TV on the Radio (Universal)



Now that hard-worn words such as "iconic," "arguably" and "awesome" have lost all meaning, I'd like to begin rehabilitating "nice" as a term of criticism. In many situations, "nice" seems like a cop-out word, used when you feel obliged to comment on your boss's new tie. But sometimes, "nice" does the job even when there's no social pressure. When every aspect of something is more or less okay, when there's nothing you can really object to, but also nothing to make it arguably awesome and iconic, "nice" begins to seem like an emotionally precise word.

This new album by TV on the Radio, for example, has many features that I might really like in another context. The Brooklyn band's lyrics are literate and thoughtful, but they can also be very direct. "May I illuminate the nameless, faceless saints of these odd and open graves?" sings Tunde Adebimpe in Second Song. Before you can say, "yes, polysyllabate them as much as you like," Adebimpe has moved on to something plainer: "I'll defend my love forever." Nothing odd about that: He'll always love you, just like Whitney Houston, but with more words and a cleverer arrangement.
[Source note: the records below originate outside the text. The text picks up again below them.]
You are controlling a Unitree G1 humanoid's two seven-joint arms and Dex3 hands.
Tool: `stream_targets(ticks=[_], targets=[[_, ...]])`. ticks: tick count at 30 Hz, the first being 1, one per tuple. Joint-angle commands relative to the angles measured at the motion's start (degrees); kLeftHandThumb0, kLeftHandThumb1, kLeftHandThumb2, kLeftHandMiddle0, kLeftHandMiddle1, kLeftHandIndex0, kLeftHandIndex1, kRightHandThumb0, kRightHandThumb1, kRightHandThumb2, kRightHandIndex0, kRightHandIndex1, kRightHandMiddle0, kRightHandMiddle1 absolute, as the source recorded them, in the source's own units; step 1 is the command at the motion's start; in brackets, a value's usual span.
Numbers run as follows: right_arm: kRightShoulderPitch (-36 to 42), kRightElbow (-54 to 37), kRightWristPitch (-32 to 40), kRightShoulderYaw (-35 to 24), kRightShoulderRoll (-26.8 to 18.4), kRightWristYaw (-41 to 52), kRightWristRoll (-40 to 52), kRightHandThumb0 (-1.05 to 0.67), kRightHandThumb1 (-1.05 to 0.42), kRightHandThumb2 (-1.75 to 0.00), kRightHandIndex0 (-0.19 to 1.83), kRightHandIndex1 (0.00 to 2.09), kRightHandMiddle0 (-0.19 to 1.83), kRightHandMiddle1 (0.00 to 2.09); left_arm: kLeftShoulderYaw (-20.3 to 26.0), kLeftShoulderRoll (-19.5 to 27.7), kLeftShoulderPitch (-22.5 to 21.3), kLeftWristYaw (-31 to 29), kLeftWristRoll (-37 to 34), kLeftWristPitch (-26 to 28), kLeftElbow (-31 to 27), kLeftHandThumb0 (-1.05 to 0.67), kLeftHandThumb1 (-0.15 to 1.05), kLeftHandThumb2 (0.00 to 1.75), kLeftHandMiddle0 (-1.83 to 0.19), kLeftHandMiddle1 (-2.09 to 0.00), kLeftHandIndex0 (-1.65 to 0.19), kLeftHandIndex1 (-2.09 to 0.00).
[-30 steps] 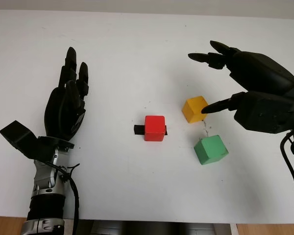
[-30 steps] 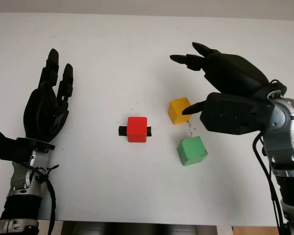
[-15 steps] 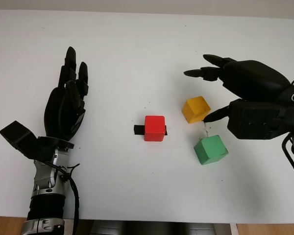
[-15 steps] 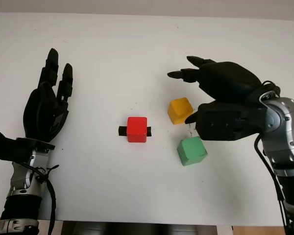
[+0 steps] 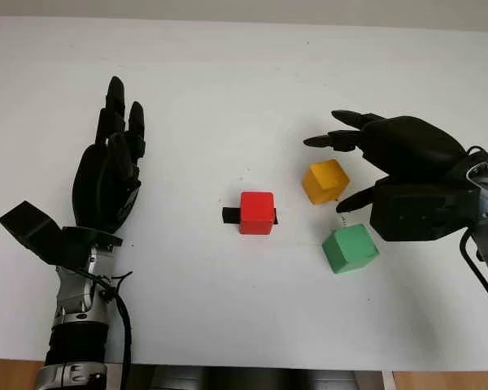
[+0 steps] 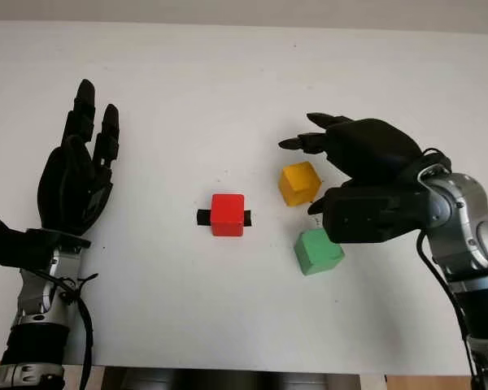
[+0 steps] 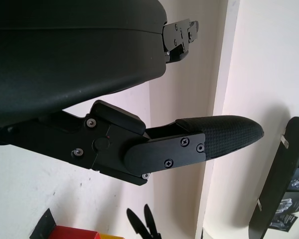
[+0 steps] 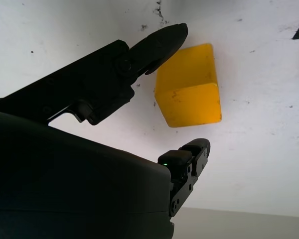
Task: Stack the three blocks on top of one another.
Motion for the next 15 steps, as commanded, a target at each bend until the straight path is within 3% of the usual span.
stream_targets(ticks=[1, 15], targets=[[-0.73, 1.4, -1.01, 0.45, 0.37, -1.26, -0.34, -0.51, -0.78, -0.06, 0.15, 0.09, 0.48, 0.19, 0.07, -0.03, 0.65, -0.04, 0.2, -0.12, -0.99, -0.85, 1.05, 0.61, 0.19, 0.0, 0.19, 0.0], [-1.63, 6.15, -4.33, 1.93, 1.31, -7.83, -2.47, -0.41, -0.83, -0.06, 0.26, 0.1, 0.57, 0.31, 0.27, 0.2, 0.89, 0.49, 0.96, -0.47, -0.84, -0.85, 1.05, 0.62, 0.19, 0.0, 0.19, 0.0]])
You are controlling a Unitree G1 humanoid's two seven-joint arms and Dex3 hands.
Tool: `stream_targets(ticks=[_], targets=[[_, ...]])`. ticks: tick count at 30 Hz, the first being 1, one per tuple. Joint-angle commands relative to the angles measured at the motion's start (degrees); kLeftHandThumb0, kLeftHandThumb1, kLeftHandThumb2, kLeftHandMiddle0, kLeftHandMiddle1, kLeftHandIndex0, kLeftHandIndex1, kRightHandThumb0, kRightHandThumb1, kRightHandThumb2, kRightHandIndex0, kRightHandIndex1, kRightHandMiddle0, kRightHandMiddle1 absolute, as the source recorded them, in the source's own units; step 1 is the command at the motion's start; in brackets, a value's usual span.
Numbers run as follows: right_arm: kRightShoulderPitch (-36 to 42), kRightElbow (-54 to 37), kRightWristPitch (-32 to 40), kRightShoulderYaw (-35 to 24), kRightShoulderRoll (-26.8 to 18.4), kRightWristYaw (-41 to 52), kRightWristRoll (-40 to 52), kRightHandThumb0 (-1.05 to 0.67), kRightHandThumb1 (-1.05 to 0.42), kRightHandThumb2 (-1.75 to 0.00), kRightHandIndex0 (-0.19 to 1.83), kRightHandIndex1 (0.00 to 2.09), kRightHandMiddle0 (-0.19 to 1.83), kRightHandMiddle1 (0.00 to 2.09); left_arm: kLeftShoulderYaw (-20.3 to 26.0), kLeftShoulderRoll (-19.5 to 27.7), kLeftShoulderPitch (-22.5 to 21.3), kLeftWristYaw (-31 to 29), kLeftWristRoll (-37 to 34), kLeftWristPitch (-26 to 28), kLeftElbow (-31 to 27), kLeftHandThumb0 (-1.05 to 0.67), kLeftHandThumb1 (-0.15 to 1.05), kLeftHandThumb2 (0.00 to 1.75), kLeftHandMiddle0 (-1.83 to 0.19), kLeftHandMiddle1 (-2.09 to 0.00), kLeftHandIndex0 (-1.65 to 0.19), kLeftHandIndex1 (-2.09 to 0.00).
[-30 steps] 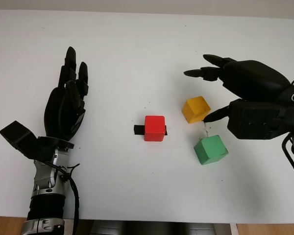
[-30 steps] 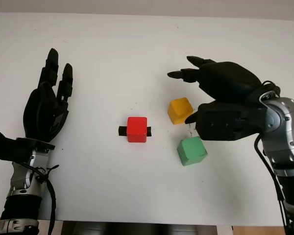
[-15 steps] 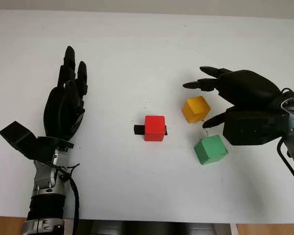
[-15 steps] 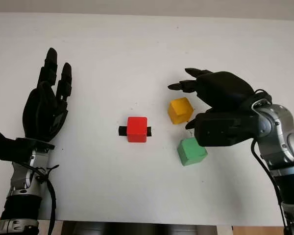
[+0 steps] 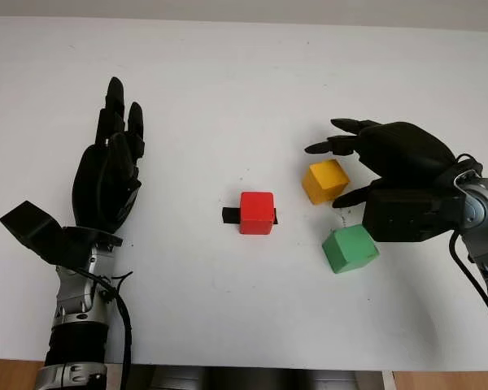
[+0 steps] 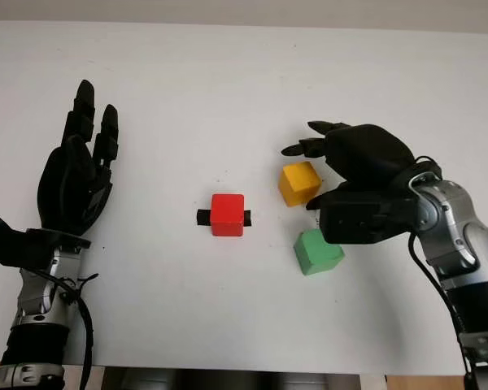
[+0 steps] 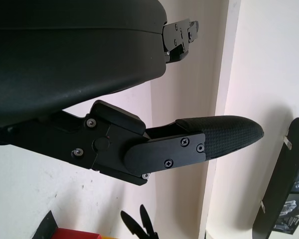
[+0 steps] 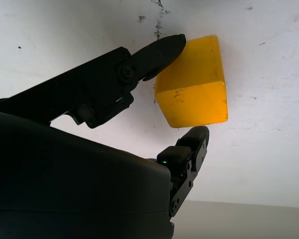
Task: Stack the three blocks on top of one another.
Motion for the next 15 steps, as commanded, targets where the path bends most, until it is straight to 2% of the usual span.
stream_targets(ticks=[1, 5, 8, 15], targets=[[-0.35, 0.48, -0.99, 0.01, 0.36, -1.28, -0.24, -0.39, -0.84, -0.06, 0.28, 0.09, 0.56, 0.41, 0.26, 0.17, 0.78, -0.16, 0.15, -0.52, -0.67, -0.85, 1.05, 0.62, 0.19, 0.0, 0.19, 0.0], [-0.23, 1.72, -2.8, -0.8, 0.97, -3.23, 1.68, -0.33, -0.87, -0.06, 0.34, 0.07, 0.46, 0.85, 0.27, 0.16, 0.83, -0.23, -0.04, -0.3, -0.8, -0.85, 1.05, 0.61, 0.19, 0.0, 0.19, 0.0], [-0.19, 1.98, -3.48, -1.15, 1.17, -3.46, 3.13, -0.3, -0.88, -0.06, 0.36, 0.07, 0.43, 1.0, 0.21, 0.24, 0.97, -0.42, -0.06, -0.17, -0.89, -0.85, 1.05, 0.61, 0.19, 0.0, 0.19, 0.0], [-0.36, 3.17, -5.5, -1.26, 1.22, -5.35, 3.79, -0.29, -0.91, -0.06, 0.4, 0.08, 0.5, 1.19, 0.21, 0.17, 1.14, -0.27, 0.03, -0.16, -0.84, -0.84, 1.05, 0.6, 0.19, 0.0, 0.19, 0.0]])
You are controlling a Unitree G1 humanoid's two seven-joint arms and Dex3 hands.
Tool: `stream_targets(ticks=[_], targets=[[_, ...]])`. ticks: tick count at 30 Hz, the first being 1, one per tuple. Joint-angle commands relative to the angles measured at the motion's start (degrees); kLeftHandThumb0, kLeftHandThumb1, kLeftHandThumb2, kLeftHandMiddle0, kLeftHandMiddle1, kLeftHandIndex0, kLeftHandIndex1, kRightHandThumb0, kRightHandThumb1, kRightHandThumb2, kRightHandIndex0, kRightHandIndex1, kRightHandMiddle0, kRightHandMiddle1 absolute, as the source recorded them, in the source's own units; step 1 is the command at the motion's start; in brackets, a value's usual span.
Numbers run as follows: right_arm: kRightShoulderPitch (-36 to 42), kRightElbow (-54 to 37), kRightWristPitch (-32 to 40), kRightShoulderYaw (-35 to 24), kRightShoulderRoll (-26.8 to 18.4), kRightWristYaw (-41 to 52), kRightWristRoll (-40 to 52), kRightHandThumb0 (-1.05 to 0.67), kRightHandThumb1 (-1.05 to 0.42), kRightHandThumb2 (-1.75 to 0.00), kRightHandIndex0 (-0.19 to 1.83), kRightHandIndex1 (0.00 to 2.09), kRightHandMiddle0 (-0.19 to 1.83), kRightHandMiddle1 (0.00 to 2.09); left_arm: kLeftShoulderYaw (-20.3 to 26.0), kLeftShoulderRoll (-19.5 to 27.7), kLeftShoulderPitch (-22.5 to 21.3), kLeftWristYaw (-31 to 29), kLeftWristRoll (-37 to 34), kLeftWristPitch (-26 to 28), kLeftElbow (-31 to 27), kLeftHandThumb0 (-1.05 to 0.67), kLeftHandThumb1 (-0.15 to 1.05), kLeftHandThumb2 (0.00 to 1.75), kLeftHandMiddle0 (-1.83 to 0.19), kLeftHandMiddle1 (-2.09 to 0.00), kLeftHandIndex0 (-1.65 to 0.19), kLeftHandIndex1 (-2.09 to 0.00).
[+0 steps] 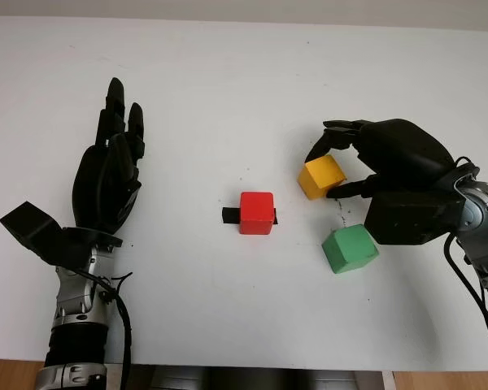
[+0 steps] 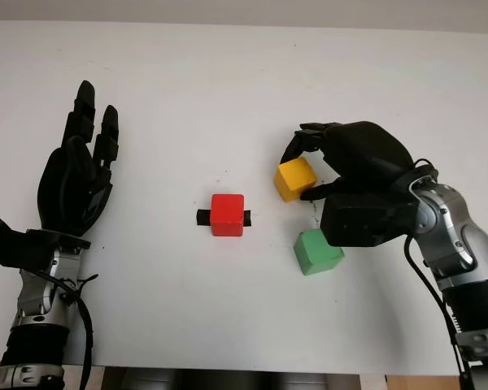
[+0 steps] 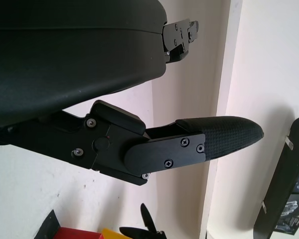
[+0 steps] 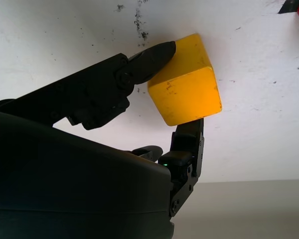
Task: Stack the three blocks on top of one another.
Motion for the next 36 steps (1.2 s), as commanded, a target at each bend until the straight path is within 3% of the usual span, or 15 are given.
stream_targets(ticks=[1, 11, 24, 32, 36], targets=[[-0.42, 0.37, -0.87, -0.69, 0.27, -1.07, 0.03, -0.29, -0.91, -0.06, 0.41, 0.08, 0.5, 1.2, 0.23, 0.16, 0.82, -0.25, -0.06, -0.13, -0.84, -0.84, 1.05, 0.6, 0.19, 0.0, 0.19, 0.0], [-1.21, 0.09, 0.73, -0.79, 0.18, 0.84, 0.66, -0.33, -0.92, -0.06, 0.4, 0.07, 0.47, 1.27, 0.23, 0.01, 0.72, -0.05, 0.01, -0.16, -0.71, -0.84, 1.05, 0.59, 0.19, 0.0, 0.19, 0.0], [-4.73, -7.65, 14.27, -6.58, 3.77, 17.51, 22.42, -0.31, -0.93, -0.06, 0.35, 0.04, 0.35, 1.44, 0.11, -0.04, 1.03, -0.05, -0.26, 1.11, -1.67, -0.83, 1.05, 0.57, 0.19, 0.0, 0.19, 0.0], [-8.23, -13.36, 21.38, -5.71, 4.37, 23.9, 26.26, -0.35, -0.91, -0.05, 0.37, 0.06, 0.38, 1.48, 0.1, -0.05, 0.88, -0.03, -0.52, 1.97, -2.07, -0.84, 1.05, 0.57, 0.19, 0.0, 0.19, 0.0], [-9.62, -16.0, 28.94, -5.35, 6.1, 26.61, 29.62, -0.36, -0.92, -0.06, 0.35, 0.05, 0.33, 1.56, 0.06, -0.19, 0.85, 0.13, -0.2, 1.62, -1.98, -0.84, 1.05, 0.57, 0.19, 0.0, 0.19, 0.0]])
Music critics like categories - and bands that dodge around them - and TV on the Radio is certainly good at that. Parts of this thing sounds like a rock record, though drummer Jaleel Bunton is usually too sly to give you a straight backbeat. Other bits slouch into mid-intensity funk. Second Song does both, coming out of a slightly churchified rock opening into a randier section, with Adebimpe singing falsetto from the yard-arm. But instead of making you think of real deep-dyed funk, he tweaks at latent memories of the Rolling Stones doing Emotional Rescue - a wittier move in this context.

And so it goes, as the band weaves between one tight sound and another, and between hard-bitten social commentary - "Beverly Hills, nuclear winter/What should we wear, and who's for dinner?" - and stuff that James Blunt can only wish he had written: "I'd love to collapse with you, and ease you against this song." The music is very skillfully made, doesn't lapse easily into formula, and takes some risks.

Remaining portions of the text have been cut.